Enrique Tomás ha puesto en marcha un quiosco gastronómico en la estación de Barcelona Sants, un formato de 2x2 metros que busca atender a los pasajeros en un entorno de alta afluencia que registra unos 30 millones de usuarios anuales.
La apertura en la terminal barcelonesa representa la primera implantación de este diseño compacto en una gran estación de la red ferroviaria. El espacio está configurado para la venta rápida de bocadillos, sobres de jamón ibérico, aperitivos, bebidas y café. El quiosco permite mantener la actividad comercial en el recinto mientras se realizan las obras de remodelación y adaptación de las zonas comerciales habituales.
La elección de Barcelona Sants responde a su posición como el segundo nodo ferroviario con mayor volumen de pasajeros en España.
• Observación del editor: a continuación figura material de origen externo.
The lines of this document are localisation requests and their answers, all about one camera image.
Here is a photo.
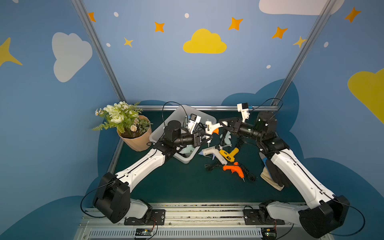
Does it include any white glue gun orange trigger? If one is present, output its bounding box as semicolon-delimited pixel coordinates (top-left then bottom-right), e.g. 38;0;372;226
205;121;223;135

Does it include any large white Greeler glue gun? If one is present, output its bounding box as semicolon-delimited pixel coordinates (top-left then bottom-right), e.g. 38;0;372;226
199;145;228;166

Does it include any small mint glue gun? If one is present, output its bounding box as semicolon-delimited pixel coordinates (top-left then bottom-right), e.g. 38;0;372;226
179;145;195;158

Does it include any yellow glue gun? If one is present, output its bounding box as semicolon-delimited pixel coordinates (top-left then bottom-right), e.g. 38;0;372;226
219;148;240;163

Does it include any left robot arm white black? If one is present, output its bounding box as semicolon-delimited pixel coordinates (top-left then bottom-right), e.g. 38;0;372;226
93;120;219;224

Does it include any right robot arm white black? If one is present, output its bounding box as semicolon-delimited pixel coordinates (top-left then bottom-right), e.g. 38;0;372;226
208;112;350;239

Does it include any white plastic storage box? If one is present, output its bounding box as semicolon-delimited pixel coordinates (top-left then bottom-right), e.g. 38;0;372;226
149;104;217;165

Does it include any beige work glove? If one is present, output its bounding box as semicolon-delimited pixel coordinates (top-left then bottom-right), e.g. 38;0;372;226
260;167;284;191

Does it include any artificial flower plant in pot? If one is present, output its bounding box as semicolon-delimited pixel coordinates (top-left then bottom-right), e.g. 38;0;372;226
93;102;152;152

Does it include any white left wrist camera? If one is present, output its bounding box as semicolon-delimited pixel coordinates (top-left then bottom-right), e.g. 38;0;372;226
187;114;201;134

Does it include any black coiled power cord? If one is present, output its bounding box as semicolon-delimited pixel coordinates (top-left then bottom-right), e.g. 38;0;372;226
204;161;223;172

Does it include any aluminium rail frame front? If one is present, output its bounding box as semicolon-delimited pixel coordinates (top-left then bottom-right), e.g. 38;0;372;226
74;202;335;240

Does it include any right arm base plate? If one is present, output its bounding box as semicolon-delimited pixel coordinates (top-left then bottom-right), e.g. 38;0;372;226
243;208;285;226

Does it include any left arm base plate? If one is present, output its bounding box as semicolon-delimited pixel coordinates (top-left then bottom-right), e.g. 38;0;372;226
124;209;166;226

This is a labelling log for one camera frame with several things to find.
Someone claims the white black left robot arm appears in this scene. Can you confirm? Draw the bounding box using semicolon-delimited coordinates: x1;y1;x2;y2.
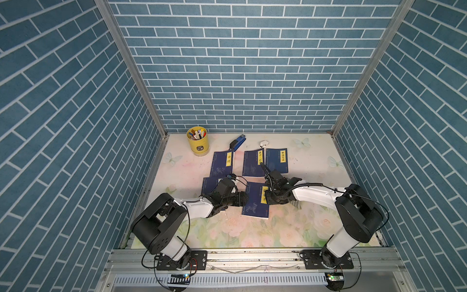
131;178;248;268

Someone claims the white cable duct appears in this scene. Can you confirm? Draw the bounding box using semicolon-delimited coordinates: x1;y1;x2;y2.
114;273;328;288

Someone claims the aluminium corner post left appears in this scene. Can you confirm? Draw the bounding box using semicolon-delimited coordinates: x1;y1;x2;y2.
94;0;169;139

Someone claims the aluminium corner post right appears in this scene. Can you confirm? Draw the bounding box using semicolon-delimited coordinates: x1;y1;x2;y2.
330;0;417;139

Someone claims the blue book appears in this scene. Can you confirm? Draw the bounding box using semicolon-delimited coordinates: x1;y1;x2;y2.
242;148;265;177
201;177;221;196
242;182;269;219
209;150;234;178
266;148;289;173

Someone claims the yellow pen cup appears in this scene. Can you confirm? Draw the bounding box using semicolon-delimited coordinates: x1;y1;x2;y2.
186;126;209;156

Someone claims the blue black stapler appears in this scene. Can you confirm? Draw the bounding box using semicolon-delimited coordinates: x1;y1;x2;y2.
229;135;246;152

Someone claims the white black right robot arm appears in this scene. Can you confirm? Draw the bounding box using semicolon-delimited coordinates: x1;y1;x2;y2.
265;169;384;260

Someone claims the grey wiping cloth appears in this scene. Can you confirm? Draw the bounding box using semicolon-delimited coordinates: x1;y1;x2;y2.
289;200;302;210

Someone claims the aluminium corner post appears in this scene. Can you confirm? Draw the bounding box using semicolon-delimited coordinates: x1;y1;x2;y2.
94;0;169;139
330;0;417;139

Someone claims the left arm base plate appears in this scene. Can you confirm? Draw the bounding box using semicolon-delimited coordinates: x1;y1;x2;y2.
156;250;208;271

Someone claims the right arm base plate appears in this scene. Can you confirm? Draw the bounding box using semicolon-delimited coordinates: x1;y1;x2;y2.
299;249;354;270

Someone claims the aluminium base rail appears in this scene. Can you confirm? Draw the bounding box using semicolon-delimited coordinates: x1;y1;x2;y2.
104;247;406;274
Además, las previsiones oficiales de las obras de ampliación proyectan que las instalaciones absorban un flujo de hasta 75 millones de viajeros al año para el horizonte de 2030.
La proliferación de estos puntos de venta reducidos se enmarca dentro de la tendencia actual del sector del comercio en transportes, donde terminales y aeropuertos priorizan formatos de conveniencia que agilicen el servicio para trayectos cortos o decisiones de compra de última hora.
Esta línea de quioscos complementa el modelo de negocio tradicional de la empresa de restauración nacida en 1982 en Badalona. La firma, que actualmente opera más de un centenar de establecimientos a nivel global, recurre a esta estructura para reducir la inversión y los requisitos de superficie en entornos de alta rotación de público.